Virus entry. Lassa virus entry requires a trigger-induced receptor switch.

机构信息

Netherlands Cancer Institute, Plesmanlaan 121, 1066 CX, Amsterdam, Netherlands.

Netherlands Cancer Institute, Plesmanlaan 121, 1066 CX, Amsterdam, Netherlands. Department of Microbiology and Immunobiology, Harvard Medical School, 77 Avenue Louis Pasteur, Boston, MA 02115, USA.

出版信息

Science. 2014 Jun 27;344(6191):1506-10. doi: 10.1126/science.1252480.
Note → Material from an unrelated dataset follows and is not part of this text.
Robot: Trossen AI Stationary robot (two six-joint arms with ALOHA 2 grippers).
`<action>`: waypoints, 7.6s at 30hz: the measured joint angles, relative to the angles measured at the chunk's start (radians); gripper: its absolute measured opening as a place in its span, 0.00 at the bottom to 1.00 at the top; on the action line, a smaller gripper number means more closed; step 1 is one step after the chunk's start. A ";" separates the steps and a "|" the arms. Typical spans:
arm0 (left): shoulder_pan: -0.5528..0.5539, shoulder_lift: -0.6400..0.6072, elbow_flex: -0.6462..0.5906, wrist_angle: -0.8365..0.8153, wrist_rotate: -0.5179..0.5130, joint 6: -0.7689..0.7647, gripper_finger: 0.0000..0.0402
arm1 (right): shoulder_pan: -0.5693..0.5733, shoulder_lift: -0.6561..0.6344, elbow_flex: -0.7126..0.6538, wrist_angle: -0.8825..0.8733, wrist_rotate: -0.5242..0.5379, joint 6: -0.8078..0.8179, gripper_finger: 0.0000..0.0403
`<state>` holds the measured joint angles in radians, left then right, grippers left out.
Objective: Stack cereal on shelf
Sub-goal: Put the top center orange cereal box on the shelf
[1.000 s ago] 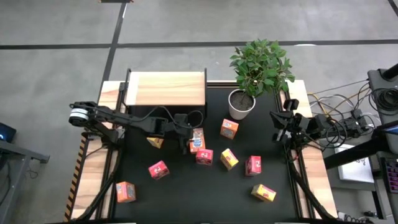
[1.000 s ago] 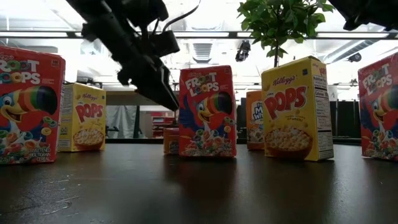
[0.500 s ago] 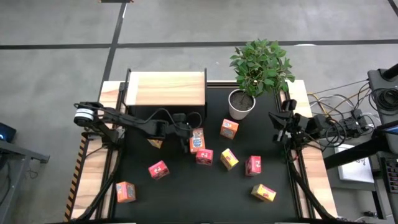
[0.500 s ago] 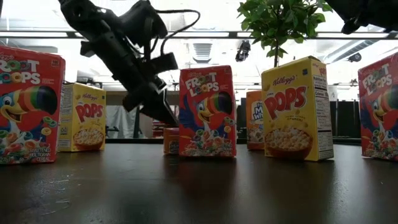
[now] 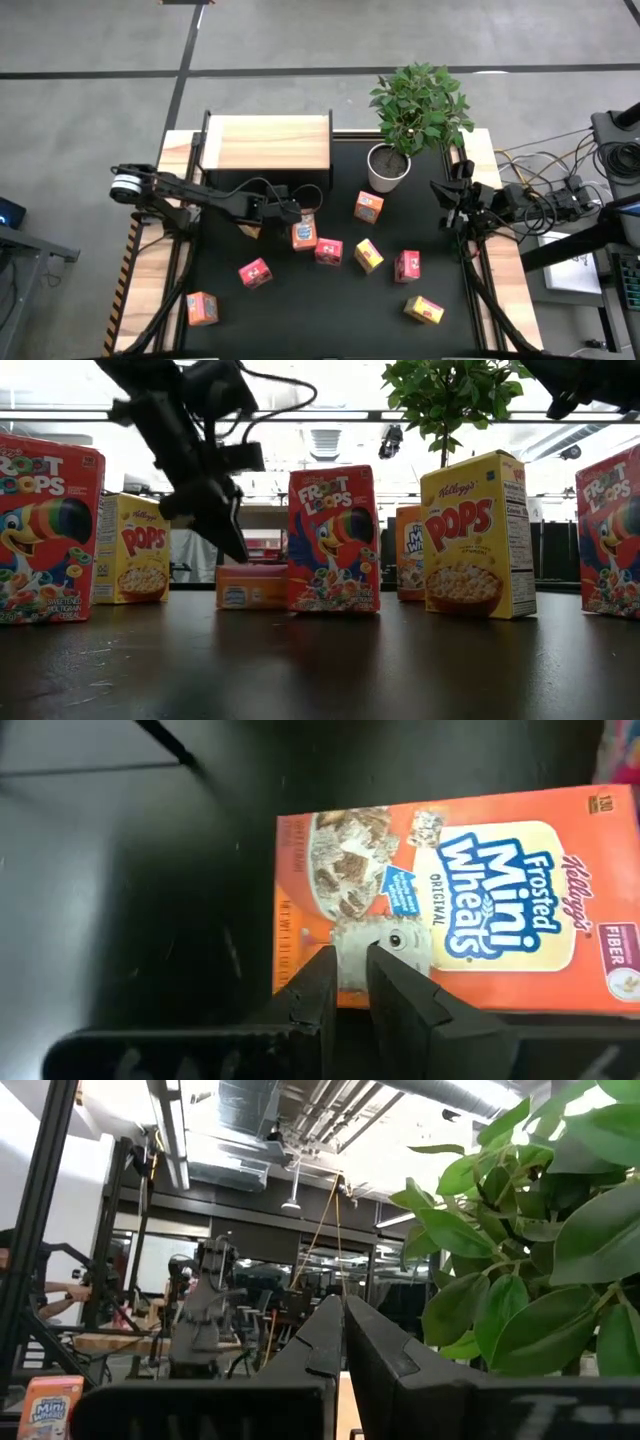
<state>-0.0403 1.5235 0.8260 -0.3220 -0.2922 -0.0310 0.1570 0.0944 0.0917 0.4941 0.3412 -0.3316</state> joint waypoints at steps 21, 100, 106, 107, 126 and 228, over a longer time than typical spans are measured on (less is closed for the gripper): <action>-0.215 -0.002 0.033 0.104 0.043 -0.089 0.33 | 0.000 0.000 0.000 -0.046 0.000 0.034 0.02; 0.597 -0.494 0.252 -0.041 0.605 -0.372 0.00 | 0.000 0.000 0.000 -0.075 0.000 0.037 0.02; 0.753 -0.460 0.255 -0.054 0.740 -0.401 0.00 | 0.000 0.000 0.000 -0.072 0.000 0.037 0.02; 0.772 -0.454 0.253 -0.054 0.752 -0.408 0.00 | 0.000 0.000 0.000 -0.072 0.000 0.037 0.02; 0.847 -0.314 0.245 -0.027 0.772 -0.506 0.00 | 0.000 0.000 0.000 -0.070 0.000 0.061 0.02; 0.272 -0.233 0.456 -0.470 -0.147 -0.104 0.00 | 0.000 0.000 0.000 -0.010 0.001 -0.072 0.02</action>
<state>0.2317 1.2903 1.2819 -0.7924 -0.4388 -0.1352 0.1566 0.0940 0.0914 0.4843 0.3420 -0.4038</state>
DOI:10.1126/science.1252480
PMID:24970085
原文链接:https://pmc.ncbi.nlm.nih.gov/articles/PMC4239993/
Abstract

Lassa virus spreads from a rodent to humans and can lead to lethal hemorrhagic fever. Despite its broad tropism, chicken cells were reported 30 years ago to resist infection. We found that Lassa virus readily engaged its cell-surface receptor α-dystroglycan in avian cells, but virus entry in susceptible species involved a pH-dependent switch to an intracellular receptor, the lysosome-resident protein LAMP1. Iterative haploid screens revealed that the sialyltransferase ST3GAL4 was required for the interaction of the virus glycoprotein with LAMP1. A single glycosylated residue in LAMP1, present in susceptible species but absent in birds, was essential for interaction with the Lassa virus envelope protein and subsequent infection. The resistance of Lamp1-deficient mice to Lassa virus highlights the relevance of this receptor switch in vivo.

摘要

拉沙病毒可在鼠类与人之间传播,并可导致致命性出血热。尽管拉沙病毒具有广泛的嗜性,但 30 年前有报道称鸡细胞能抵抗感染。我们发现拉沙病毒在禽类细胞中能轻易地与细胞表面受体α- 肌动蛋白结合,但在易感物种中,病毒进入需要依赖 pH 值的细胞内受体——溶酶体驻留蛋白 LAMP1。反复的单倍体筛选揭示,唾液酸转移酶 ST3GAL4 对于病毒糖蛋白与 LAMP1 的相互作用是必需的。LAMP1 上存在一个糖基化残基,仅在易感物种中存在而在鸟类中缺失,对于与拉沙病毒包膜蛋白的相互作用以及随后的感染是必需的。Lamp1 缺陷型小鼠对拉沙病毒的抗性突出了该受体转换在体内的相关性。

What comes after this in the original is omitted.